Thinking over what he said, I realized that other independent professionals have shared the same concerns over the years and that it has taken me some time to adjust also. So, in this article I am going to address "aloneness" and how I have coped with it since becoming a full time independent professional.
It's not so much the aloneness as the change in routine. I have worked as an independent professional for years, but not full time until a year ago. For more than ten years I had a part time job as a community newspaper editor and a part time job as a waitress. As editor, I had an office that I went to usually six days a week, where I worked with a staff and volunteer writers and photographers. I always had phone calls to answer, articles to proof, writing to finish, meetings to attend and neighborhood residents visiting. Many evenings and weekends I worked there alone to catch up (and loved the aloneness), but the difference was when I resigned two years ago, that even though I loved working alone in that office, working at home alone was different.

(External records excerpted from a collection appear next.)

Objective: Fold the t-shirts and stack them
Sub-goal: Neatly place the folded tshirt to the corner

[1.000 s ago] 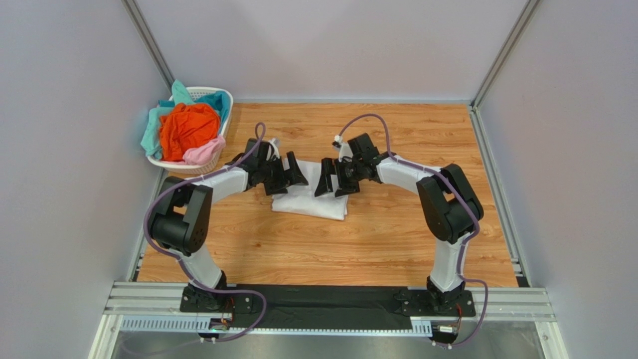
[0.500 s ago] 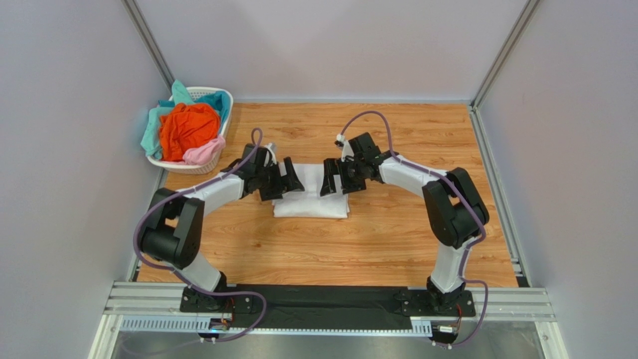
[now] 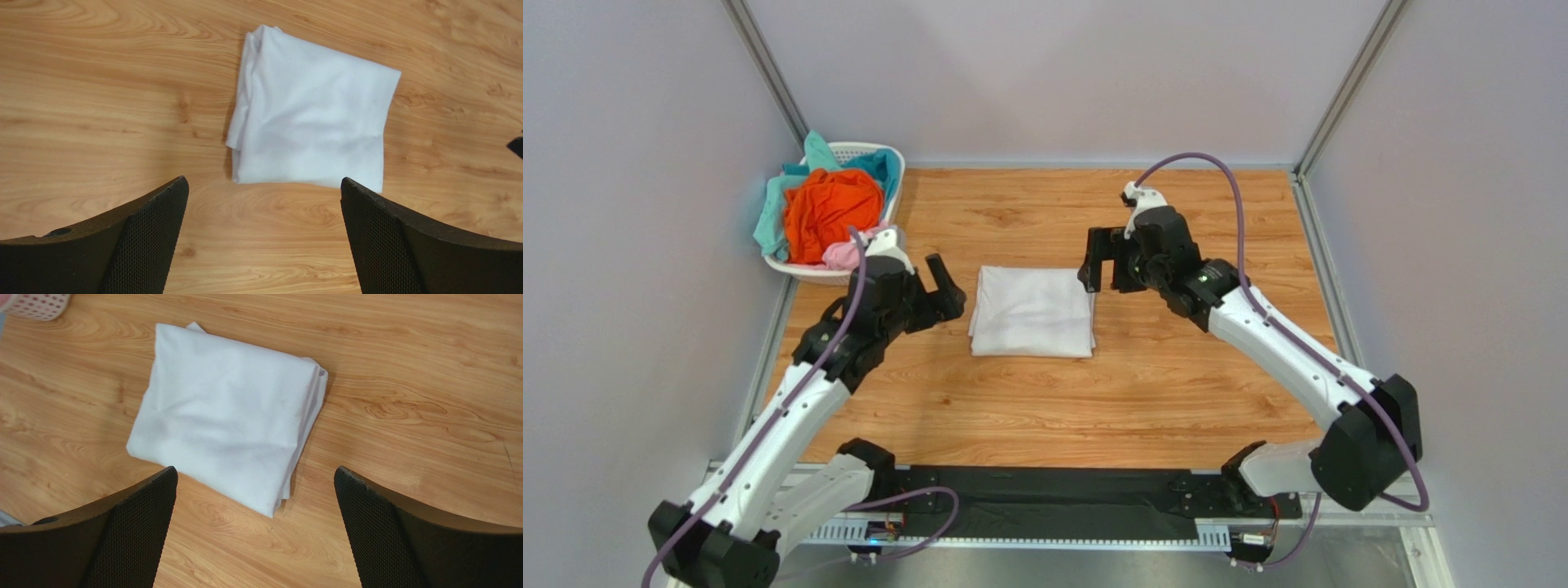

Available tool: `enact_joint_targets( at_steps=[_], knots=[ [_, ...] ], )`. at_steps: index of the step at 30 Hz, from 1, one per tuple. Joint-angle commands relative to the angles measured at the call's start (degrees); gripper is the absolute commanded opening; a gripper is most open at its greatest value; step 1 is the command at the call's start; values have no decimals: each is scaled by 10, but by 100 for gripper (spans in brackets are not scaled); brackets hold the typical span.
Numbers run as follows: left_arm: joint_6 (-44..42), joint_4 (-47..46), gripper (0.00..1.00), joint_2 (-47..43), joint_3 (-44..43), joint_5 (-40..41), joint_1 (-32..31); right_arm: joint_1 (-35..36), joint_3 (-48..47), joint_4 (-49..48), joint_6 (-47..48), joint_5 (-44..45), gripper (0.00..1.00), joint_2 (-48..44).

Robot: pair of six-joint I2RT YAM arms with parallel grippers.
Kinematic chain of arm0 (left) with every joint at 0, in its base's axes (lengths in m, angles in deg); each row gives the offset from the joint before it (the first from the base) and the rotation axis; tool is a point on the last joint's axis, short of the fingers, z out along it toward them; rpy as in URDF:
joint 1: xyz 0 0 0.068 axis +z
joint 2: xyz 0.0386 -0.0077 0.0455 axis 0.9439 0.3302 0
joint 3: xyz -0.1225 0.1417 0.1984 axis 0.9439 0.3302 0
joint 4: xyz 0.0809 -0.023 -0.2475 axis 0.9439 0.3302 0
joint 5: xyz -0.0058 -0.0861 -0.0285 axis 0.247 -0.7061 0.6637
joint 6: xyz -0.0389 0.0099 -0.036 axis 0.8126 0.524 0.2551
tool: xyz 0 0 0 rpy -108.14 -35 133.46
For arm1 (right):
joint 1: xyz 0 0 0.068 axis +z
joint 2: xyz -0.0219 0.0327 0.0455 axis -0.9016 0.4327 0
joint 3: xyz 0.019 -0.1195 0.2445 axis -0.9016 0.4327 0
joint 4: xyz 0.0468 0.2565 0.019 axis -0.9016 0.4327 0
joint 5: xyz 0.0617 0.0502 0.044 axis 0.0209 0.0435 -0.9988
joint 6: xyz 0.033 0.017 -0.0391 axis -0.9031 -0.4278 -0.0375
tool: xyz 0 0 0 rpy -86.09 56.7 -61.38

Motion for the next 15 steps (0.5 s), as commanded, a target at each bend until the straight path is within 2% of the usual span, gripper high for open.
enact_joint_targets(
  at_steps=[1,7,10,15],
  knots=[
    [47,106,100,-48,9,111,1,-11,2,25,-34,24,99,64],
    [62,200,100,-87,-23,131,1,-10,-45,41,-52,-7,86,176],
    [62,214,100,-89,-30,121,1,-10,-65,36,-57,-41,79,230],
    [57,234,100,-73,-37,131,1,-8,-90,35,-61,-41,70,296]
  ],
)
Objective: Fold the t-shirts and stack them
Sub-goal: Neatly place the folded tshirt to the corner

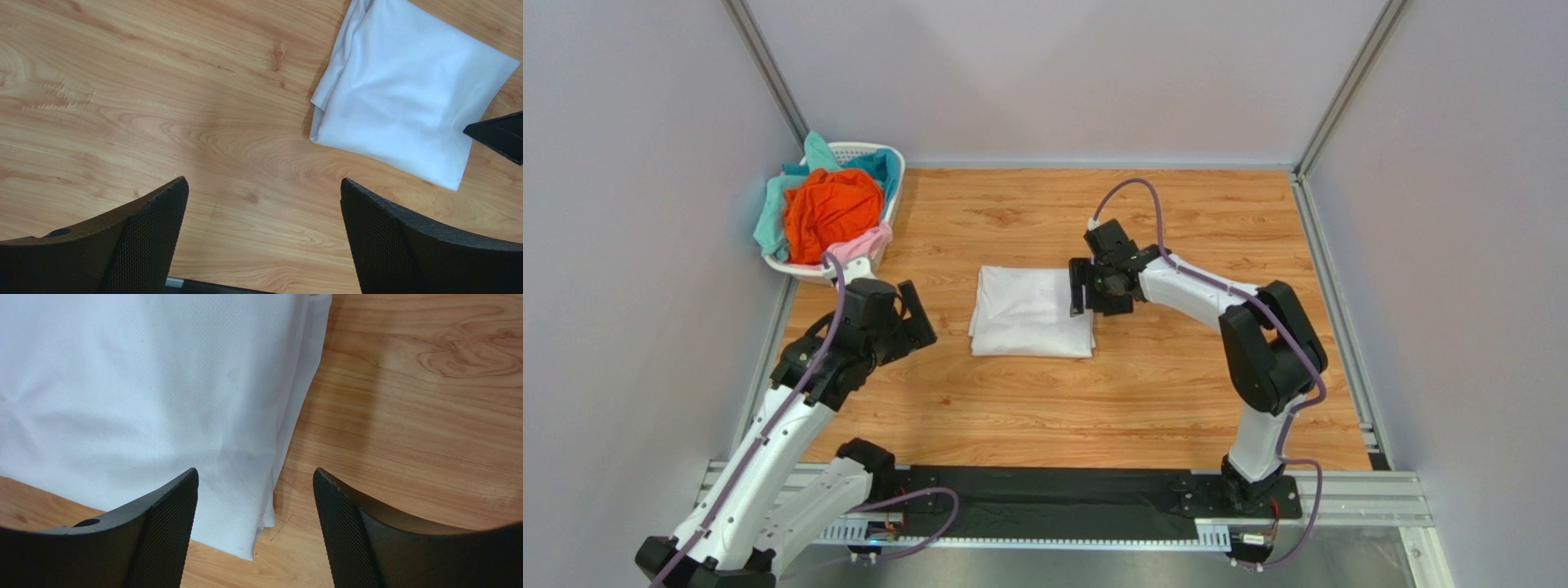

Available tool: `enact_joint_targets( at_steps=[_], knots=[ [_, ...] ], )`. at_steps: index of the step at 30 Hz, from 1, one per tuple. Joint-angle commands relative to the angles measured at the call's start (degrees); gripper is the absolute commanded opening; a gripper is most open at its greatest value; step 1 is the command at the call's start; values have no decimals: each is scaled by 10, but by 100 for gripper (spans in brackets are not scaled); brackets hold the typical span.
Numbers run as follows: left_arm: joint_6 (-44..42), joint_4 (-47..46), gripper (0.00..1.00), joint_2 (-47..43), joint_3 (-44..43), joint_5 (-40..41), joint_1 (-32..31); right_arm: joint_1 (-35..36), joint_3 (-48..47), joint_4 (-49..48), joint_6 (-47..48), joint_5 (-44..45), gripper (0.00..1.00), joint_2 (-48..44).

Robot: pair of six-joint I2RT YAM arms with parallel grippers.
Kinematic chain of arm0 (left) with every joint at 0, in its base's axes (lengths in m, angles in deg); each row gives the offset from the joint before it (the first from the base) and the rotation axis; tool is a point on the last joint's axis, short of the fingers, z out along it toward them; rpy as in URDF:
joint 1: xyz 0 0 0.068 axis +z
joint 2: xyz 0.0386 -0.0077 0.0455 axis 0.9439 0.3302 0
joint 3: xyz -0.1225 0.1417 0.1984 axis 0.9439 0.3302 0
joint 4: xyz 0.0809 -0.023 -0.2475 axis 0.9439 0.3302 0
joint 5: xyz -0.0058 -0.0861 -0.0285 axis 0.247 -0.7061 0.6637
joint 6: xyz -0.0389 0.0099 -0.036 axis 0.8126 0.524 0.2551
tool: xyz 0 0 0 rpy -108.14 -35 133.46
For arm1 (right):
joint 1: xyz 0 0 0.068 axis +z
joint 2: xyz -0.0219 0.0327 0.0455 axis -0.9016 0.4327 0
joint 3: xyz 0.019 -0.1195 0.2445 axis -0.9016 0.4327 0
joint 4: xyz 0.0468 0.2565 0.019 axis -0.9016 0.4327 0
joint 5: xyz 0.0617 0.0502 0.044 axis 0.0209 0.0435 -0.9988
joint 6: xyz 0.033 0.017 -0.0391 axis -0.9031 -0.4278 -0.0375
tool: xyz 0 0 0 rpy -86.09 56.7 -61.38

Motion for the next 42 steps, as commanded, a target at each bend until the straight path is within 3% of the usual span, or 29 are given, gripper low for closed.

It took me awhile to realize that I had to establish a routine as organized as the routine I pursued in the newspaper office. It was the same with the restaurant job, which I left a year ago. I only worked the Friday and Saturday night shifts, but I had a specific time when I would get dressed in my uniform along with the usual evening routines, and if someone suggested doing something together on a Friday or Saturday I would say, "No," almost immediately. The truth is that I had to accept the fact that I don't miss either job - in the beginning I just missed having the weekly and daily routines.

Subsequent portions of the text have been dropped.